Recorded data:
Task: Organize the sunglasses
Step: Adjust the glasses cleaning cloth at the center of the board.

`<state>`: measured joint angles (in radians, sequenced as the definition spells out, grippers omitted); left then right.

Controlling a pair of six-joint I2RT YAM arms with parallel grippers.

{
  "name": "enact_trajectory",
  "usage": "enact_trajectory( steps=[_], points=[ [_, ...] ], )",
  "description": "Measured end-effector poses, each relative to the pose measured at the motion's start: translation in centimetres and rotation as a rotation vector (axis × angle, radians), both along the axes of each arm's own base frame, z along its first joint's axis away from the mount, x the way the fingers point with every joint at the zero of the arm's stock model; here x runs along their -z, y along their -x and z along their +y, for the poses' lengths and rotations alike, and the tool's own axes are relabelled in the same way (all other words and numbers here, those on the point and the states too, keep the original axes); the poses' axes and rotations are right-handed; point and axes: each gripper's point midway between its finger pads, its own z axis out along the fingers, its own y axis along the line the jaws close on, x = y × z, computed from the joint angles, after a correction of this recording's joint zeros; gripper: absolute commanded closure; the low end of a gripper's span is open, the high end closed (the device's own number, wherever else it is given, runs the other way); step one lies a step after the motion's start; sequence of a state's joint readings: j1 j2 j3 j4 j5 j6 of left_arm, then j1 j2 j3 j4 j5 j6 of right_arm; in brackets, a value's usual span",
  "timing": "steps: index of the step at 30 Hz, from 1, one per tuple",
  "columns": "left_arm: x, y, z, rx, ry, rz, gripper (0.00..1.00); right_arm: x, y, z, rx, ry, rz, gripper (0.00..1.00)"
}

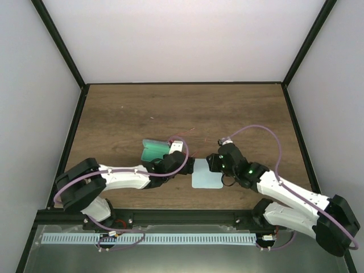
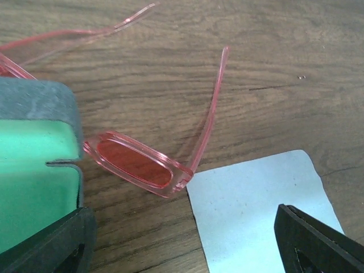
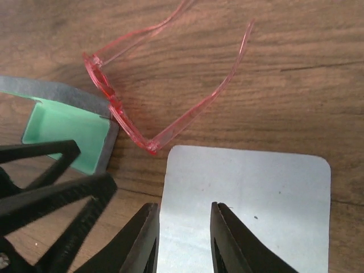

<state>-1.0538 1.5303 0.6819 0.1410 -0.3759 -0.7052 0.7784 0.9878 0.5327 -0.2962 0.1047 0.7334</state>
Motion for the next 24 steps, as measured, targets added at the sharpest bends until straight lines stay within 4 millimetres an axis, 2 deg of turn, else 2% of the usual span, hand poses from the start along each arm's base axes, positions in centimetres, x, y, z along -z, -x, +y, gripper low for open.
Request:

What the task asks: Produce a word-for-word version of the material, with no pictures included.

Answer to this task:
Task: Organize the sunglasses
Step: Adjust the glasses cleaning cloth at the center of the board.

`<state>`: measured joint angles (in radians, sequenced as the definition spells out, grippers omitted); left then right.

Controlling a pair of six-joint I2RT YAM arms with parallel grippers.

{
  "name": "enact_trajectory",
  "usage": "enact_trajectory( steps=[_], points=[ [_, ...] ], )",
  "description": "Measured end-effector poses, each relative to the pose measured at the motion's start: translation in centimetres and rotation as a rotation vector (axis × angle, radians), both along the axes of each arm's own base frame, z along its first joint's axis away from the mount, x the way the fingers point with every joint at the zero of the arm's stock model; here x runs along their -z, y along their -x and z along their +y, for the poses' lengths and rotations alike, and the tool's own axes are relabelled in the same way (all other words and numbers here, those on the point and the states too, keep the original axes); the poses' axes and rotations are right-handed; point and axes: each gripper's point midway between its finger pads, its own z axis out along the fingers, its own y axis along the line the jaws close on, x = y × z, computed from the joint angles, after a correction of this recording's joint zeros; gripper: absolute commanded closure; the low end of a gripper's span is open, the high end closed (the device's own number, wherever else it is given, runs the other way); step one lies a step after the motion's start; sequence of a state's joint readings: j1 j2 j3 j4 j5 j6 of left_arm, then j1 j2 j3 j4 j5 j6 of right_arm; in brackets, a value's usual span",
  "timing": "steps: index of the step at 30 Hz, from 1, one per tuple",
  "columns": "left_arm: x, y, z, rx, ry, rz, gripper (0.00..1.00); right_arm: x, y, z, rx, ry, rz, gripper (0.00..1.00)"
}


<state>-1.0538 1.5303 0.6819 0.1410 -0.3759 -0.7052 0.7784 0.9878 0.5327 -0.2962 0.1047 0.7334</state>
Motion for the next 24 steps, as measured, targets added at the sharpest bends until straight lines stay within 4 millimetres an axis, 2 deg of turn, else 2% of the usual span, hand poses from the start along each arm's base axes, positions in centimetres, x, y, z along -z, -x, +y, gripper low for open.
Request:

This answer requires no additional content.